“If we don’t change direction soon, we’ll end up where we’re going.” – Professor Irwin Corey
Irwin Corey – I’m related to him! (Well not really, but sorta. Pay attention: the quiz is brutal.)
My maternal grandmother (Gertrude Yates Williams) had a brother, Ernest Yates.
Ernie married Charlotte Berman.
Charlotte’s sister was Frances Berman.
Frances was married to Irwin.
So Irwin is my great aunt’s brother-in-law.
I need to explain that Aunt Charlotte was one of my closest relatives, not biologically but in terms of the effect she had on my life. My mom, who was an only child, really didn’t know the relatives on her father’s side until after her mother died in the 1980s.
Gertrude had three surviving siblings (one died as a child). Deana had no children, Ed had children much later in life. So it was Ernie’s four kids, Raymond, Fran, Donald and Robert, who were my mother’s first cousins, her closest relatives. And until the mid 1950s, when Ernest died, they all lived near Binghamton. So Aunt Charlotte was a pivotal character in my mother’s life, and the lives of my sisters and me, as we (with my father) would go down to their large house in Queens at least a couple times a year. Since my father was ALSO an only child, my sisters and I have no first cousins, and it was Charlotte’s grandchildren who were the closest thing to contemporary cousins, even though they were 2nd cousins once removed (I think).

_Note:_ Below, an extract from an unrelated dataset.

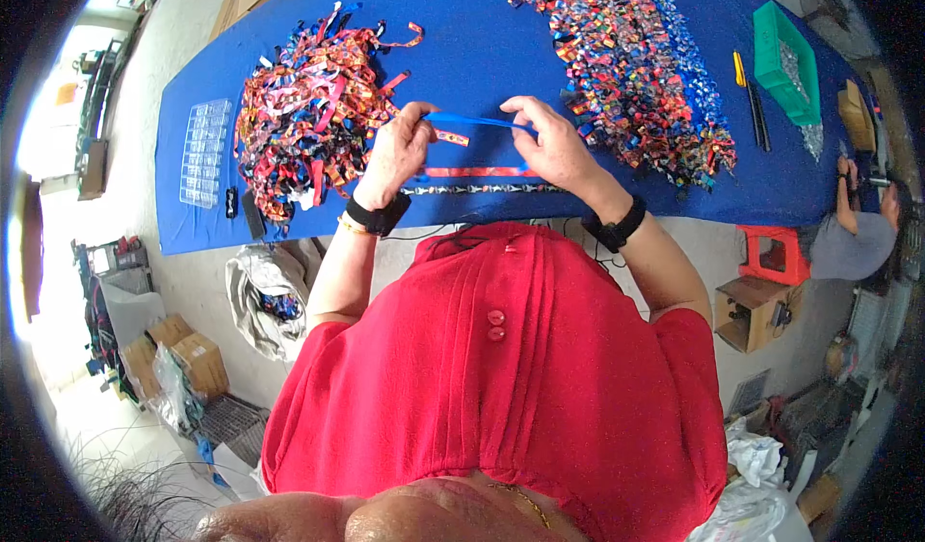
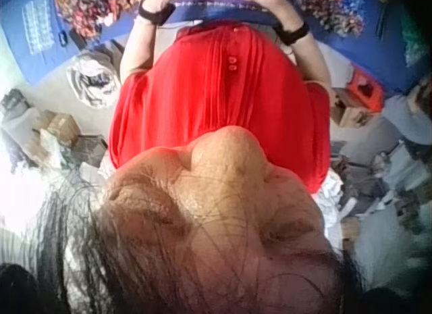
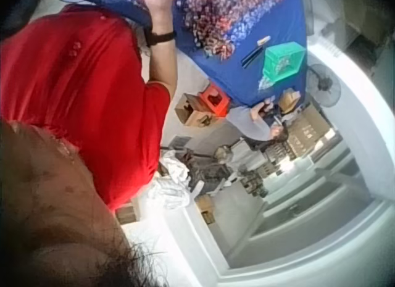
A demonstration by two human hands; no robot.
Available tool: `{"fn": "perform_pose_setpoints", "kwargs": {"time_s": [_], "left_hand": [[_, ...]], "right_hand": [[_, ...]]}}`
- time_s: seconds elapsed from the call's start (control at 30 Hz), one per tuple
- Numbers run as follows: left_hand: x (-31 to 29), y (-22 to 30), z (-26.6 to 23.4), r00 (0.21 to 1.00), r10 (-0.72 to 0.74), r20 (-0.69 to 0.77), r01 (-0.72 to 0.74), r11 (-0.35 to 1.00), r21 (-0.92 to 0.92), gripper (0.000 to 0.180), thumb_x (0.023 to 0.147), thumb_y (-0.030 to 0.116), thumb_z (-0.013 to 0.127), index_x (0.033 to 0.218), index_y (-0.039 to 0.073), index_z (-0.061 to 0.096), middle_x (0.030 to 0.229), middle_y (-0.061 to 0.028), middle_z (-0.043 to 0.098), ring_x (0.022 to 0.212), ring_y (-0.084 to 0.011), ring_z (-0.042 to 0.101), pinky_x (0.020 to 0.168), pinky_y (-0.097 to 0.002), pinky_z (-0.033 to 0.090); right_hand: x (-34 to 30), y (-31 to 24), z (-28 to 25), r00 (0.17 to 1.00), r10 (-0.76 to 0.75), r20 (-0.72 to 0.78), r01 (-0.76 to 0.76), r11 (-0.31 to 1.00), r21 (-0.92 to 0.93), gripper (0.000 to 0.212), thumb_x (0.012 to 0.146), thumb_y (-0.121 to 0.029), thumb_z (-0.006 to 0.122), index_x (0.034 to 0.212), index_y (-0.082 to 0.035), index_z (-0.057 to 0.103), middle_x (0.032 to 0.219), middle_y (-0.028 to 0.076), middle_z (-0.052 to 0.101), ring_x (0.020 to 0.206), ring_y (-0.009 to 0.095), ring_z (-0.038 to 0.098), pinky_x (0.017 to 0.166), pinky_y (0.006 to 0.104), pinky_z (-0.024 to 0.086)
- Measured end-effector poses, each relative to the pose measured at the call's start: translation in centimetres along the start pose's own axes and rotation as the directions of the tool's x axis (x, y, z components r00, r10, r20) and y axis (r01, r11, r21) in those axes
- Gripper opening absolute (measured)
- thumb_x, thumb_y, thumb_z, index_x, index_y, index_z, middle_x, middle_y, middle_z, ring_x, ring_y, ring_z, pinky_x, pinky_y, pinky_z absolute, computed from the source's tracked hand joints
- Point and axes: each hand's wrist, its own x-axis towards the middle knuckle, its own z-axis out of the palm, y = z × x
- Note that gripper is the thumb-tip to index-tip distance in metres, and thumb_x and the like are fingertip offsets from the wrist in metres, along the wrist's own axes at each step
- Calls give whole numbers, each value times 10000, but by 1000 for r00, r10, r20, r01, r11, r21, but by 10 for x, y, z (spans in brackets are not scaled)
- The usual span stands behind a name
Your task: Sorting various patterned lanyards and attaching plastic buckles and metal clips to them.
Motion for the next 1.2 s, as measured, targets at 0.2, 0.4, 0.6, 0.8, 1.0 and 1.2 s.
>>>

For reasons that I can no longer remember, I was at Irwin Corey’s house on the Island (that’s Long Island to you) when I was a kid. Irwin and Fran weren’t there. While we thought Charlotte’s house in St. Albans was large, I recall that Irwin’s house was huge, at least to my mind.
We always made a point of watching Professor Irwin Corey, The World’s Foremost Authority, when he appeared on various TV variety shows. I wasn’t sure that it was a shtick; Irwin really DID seem to know an great deal, and would explain things in convoluted ways. I’d run into Irwin at various family functions of the Berman tribe, such as weddings and funerals.
The last two times I saw Irwin was at Charlotte’s 80th and 88th birthday parties, in 1994 and 2002, respectively. He could be funny, but also coarse, vulgar and a bit obtuse. He gave a toast at the 80th birthday party and rambled on about Richard Nixon (not favorably), among other things, and no one could really stop him. When we met for Charlotte’s 88th birthday – Charlotte died few years ago, before reaching her 89th – Irwin started pontificating again, but this time, a couple of the relatives cut him off with a “Thank you, Irwin”; he must have lost a step.
Irwin and Charlotte both were part of that 1930s Socialist tradition and never truly strayed from it.